__What is required__
Examine the records and identify each line that includes the string "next". Copy those lines.

__Records__

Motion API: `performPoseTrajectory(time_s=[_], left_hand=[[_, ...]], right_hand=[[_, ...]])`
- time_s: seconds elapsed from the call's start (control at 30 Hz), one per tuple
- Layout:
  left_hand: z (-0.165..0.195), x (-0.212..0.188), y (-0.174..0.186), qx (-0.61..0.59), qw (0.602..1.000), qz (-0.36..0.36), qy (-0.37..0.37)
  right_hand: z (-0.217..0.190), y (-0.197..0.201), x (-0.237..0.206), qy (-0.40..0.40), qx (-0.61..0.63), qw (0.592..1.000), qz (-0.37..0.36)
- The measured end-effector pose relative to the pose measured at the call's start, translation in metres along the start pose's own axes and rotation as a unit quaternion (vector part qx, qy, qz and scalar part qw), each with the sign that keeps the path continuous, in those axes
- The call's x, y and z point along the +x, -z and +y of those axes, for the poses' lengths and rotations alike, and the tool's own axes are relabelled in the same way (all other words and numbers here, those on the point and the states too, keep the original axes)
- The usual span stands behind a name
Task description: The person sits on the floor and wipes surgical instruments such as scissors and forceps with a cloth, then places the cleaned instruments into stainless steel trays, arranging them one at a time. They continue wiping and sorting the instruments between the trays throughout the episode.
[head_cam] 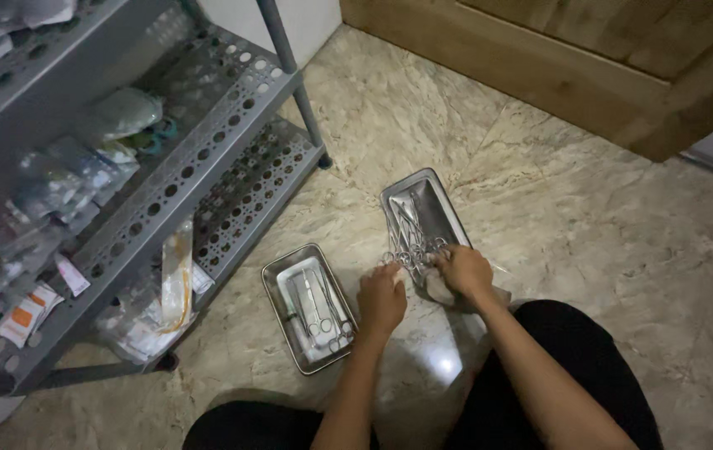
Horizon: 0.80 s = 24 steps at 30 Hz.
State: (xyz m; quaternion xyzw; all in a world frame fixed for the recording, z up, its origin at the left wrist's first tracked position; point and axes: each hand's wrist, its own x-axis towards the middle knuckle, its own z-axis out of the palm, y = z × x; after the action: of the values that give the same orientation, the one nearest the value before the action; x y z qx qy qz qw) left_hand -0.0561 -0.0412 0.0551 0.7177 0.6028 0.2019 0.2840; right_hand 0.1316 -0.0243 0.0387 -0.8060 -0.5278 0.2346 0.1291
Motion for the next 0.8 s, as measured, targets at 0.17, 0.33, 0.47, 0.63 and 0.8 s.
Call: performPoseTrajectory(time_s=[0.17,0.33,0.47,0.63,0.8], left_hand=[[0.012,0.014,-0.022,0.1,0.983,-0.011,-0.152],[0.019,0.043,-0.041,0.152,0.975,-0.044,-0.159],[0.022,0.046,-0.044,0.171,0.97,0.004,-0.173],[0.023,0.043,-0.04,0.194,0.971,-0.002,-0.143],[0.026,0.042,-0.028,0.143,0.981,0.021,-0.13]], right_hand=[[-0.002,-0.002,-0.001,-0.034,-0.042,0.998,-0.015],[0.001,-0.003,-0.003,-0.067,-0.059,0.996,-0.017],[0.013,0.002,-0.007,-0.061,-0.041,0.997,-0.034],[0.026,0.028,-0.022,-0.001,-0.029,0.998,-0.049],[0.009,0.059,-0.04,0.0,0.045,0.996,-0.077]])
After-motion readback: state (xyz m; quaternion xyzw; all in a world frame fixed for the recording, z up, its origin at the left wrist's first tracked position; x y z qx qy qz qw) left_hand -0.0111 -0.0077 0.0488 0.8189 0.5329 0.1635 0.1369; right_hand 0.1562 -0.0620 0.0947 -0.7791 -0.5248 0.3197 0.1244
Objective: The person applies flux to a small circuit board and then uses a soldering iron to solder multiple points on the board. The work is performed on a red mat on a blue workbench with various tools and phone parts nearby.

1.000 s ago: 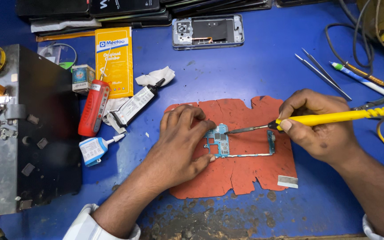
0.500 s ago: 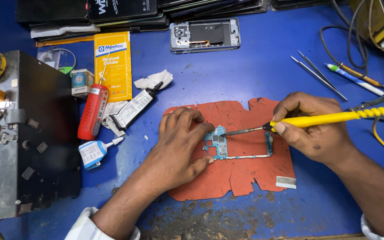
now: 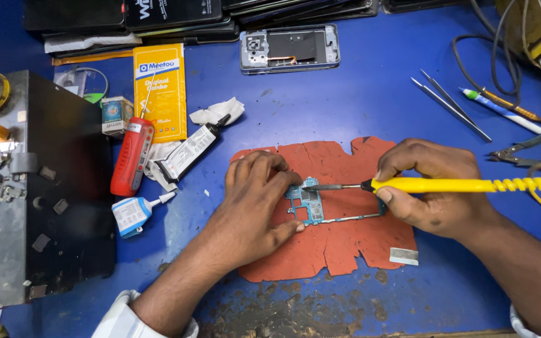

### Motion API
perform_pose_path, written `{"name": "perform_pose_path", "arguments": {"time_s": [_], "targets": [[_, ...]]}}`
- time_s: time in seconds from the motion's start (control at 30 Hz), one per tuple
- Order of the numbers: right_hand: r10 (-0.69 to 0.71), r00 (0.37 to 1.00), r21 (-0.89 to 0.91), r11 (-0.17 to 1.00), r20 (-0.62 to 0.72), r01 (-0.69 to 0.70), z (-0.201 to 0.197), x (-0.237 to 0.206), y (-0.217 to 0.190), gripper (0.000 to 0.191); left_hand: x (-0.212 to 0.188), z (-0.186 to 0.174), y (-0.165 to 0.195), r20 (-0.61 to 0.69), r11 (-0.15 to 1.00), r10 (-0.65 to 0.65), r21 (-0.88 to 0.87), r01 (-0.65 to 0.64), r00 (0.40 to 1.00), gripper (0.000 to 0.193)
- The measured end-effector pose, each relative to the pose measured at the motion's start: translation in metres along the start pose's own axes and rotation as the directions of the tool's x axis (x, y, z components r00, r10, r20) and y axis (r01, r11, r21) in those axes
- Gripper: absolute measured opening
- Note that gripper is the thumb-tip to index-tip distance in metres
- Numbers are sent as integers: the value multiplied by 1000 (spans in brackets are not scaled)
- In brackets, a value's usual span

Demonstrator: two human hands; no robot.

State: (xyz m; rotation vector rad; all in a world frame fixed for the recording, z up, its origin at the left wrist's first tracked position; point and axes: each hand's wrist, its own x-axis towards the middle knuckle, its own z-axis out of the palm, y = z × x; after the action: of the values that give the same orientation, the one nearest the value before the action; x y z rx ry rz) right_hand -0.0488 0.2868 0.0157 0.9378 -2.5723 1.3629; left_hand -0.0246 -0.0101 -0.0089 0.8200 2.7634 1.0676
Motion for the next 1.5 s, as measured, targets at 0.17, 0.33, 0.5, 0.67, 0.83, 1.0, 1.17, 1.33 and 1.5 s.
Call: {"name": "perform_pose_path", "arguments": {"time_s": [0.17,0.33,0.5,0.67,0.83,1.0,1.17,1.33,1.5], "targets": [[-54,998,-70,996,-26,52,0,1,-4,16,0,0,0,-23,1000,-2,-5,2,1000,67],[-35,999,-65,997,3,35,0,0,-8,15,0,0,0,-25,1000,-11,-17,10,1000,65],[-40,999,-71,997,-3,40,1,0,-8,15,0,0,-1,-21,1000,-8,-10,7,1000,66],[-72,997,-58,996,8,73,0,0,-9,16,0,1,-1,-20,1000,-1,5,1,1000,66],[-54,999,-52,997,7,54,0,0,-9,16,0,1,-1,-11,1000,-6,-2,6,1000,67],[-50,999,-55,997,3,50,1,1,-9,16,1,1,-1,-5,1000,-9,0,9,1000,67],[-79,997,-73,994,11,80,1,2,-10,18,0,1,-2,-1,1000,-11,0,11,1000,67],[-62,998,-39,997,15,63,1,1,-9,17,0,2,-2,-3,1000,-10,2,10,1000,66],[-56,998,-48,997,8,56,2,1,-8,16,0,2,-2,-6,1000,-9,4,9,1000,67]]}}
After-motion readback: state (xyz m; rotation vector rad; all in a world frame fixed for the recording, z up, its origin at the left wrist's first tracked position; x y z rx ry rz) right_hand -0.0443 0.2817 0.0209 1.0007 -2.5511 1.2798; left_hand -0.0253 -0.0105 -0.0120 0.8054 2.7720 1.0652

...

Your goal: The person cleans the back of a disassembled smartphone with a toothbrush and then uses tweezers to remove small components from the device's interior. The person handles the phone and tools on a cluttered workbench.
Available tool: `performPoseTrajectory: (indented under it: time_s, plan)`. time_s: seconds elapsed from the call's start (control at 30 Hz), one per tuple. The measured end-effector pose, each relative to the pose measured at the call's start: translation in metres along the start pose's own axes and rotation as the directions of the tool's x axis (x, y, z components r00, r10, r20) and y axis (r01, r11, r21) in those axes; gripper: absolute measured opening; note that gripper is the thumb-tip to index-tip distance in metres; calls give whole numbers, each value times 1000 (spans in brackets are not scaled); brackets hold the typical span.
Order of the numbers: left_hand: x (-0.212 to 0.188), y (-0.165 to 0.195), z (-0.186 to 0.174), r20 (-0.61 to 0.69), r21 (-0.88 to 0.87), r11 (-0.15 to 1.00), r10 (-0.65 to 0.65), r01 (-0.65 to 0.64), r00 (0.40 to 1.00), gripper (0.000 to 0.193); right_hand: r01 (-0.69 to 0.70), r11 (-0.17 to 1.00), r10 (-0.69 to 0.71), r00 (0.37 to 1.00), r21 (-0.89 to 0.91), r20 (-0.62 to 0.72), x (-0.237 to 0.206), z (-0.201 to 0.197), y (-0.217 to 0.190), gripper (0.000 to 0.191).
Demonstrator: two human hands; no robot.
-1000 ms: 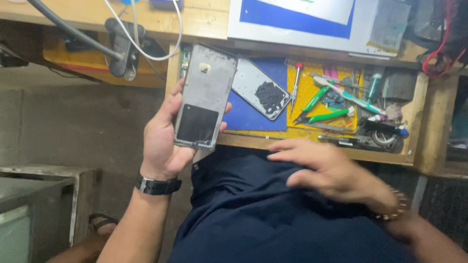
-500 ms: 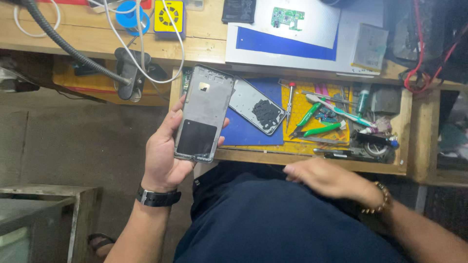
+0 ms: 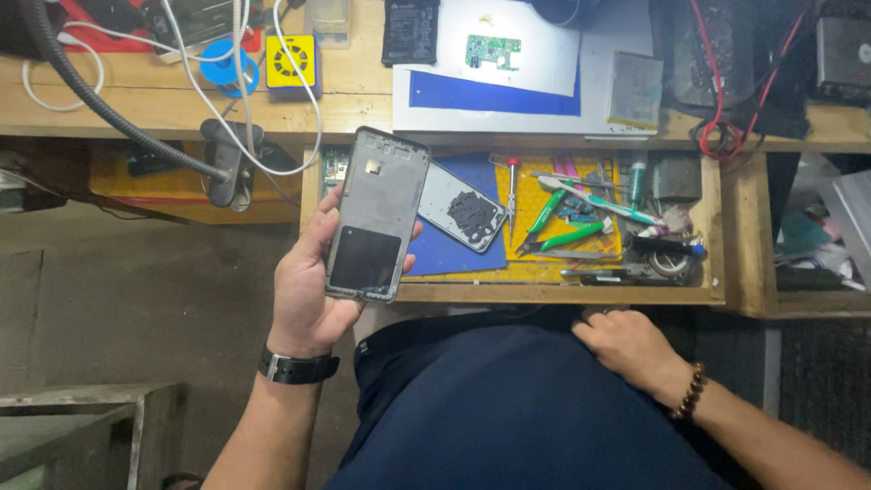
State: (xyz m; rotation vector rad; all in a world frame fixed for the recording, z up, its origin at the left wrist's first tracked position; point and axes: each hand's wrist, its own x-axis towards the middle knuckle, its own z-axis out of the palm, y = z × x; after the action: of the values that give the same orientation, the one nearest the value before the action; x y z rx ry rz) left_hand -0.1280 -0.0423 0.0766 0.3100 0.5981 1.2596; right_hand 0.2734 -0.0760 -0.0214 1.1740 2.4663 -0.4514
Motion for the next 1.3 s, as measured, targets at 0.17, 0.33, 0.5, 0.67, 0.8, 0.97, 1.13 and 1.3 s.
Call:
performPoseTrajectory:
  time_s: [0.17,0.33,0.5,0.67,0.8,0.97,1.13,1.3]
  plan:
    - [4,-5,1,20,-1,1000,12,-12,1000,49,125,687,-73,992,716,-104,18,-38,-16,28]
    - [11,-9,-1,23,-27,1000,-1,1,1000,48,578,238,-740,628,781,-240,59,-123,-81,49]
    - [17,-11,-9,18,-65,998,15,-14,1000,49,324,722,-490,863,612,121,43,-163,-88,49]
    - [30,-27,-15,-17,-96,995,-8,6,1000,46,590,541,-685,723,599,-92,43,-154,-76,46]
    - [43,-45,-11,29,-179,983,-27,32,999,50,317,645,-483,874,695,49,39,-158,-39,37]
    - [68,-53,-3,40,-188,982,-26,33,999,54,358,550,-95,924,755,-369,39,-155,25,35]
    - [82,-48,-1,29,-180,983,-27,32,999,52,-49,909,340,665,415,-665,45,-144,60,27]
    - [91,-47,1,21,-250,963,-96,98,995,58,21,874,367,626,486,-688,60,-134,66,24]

__Answer area__
Motion for the next 0.8 s, as measured, targets at 0.17, 0.33, 0.47, 0.63 and 0.8 s.
Motion for the next 1.5 s, as measured, targets at 0.17, 0.33, 0.5, 0.67, 0.83, 1.0, 1.17, 1.33 and 1.5 s.
Motion for the next 1.3 s, as measured, targets at 0.17, 0.33, 0.5, 0.67, 0.8, 0.97, 1.13 and 1.3 s.

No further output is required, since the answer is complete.